START Records supplied

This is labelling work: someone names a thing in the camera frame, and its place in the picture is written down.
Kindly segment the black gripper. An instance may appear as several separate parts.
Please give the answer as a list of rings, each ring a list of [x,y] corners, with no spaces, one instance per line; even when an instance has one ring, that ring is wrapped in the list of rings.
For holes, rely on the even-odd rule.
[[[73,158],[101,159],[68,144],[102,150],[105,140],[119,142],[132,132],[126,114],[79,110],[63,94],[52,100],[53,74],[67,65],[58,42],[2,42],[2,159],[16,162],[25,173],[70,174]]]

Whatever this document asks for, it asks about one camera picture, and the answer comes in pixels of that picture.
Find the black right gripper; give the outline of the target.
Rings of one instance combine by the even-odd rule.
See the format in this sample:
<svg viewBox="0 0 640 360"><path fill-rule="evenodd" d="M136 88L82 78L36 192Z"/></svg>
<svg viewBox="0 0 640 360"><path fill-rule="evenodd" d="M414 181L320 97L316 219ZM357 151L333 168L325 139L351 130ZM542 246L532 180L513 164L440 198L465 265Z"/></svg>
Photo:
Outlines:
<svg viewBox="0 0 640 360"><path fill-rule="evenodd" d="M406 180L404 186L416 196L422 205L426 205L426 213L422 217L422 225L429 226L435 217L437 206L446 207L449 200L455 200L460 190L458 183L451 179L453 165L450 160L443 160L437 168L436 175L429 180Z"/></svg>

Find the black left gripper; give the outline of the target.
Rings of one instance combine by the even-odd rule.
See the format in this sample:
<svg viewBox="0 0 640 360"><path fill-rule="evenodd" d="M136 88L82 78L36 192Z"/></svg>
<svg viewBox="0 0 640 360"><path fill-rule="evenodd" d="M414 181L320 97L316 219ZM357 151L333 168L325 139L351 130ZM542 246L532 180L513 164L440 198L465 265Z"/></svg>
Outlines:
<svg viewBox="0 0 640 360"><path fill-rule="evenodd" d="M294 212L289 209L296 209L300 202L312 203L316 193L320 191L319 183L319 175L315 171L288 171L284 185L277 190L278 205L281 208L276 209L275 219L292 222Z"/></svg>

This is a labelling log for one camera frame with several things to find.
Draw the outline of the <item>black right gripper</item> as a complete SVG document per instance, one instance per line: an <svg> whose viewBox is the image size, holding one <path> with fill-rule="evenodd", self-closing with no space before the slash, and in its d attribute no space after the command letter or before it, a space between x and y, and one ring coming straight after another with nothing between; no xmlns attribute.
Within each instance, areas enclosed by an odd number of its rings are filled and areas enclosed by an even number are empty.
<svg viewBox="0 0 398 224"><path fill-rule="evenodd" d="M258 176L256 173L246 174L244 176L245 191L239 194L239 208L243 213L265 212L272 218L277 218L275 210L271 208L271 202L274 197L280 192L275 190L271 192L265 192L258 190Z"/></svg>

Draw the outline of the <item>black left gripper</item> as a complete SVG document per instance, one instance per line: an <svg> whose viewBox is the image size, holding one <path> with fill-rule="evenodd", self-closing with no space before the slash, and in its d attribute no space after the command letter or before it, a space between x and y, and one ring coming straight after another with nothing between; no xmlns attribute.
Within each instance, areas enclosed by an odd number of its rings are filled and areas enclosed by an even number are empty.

END Records supplied

● What you are asked to do
Each line of the data that contains "picture" should be counted; please give only the number.

● Answer below
2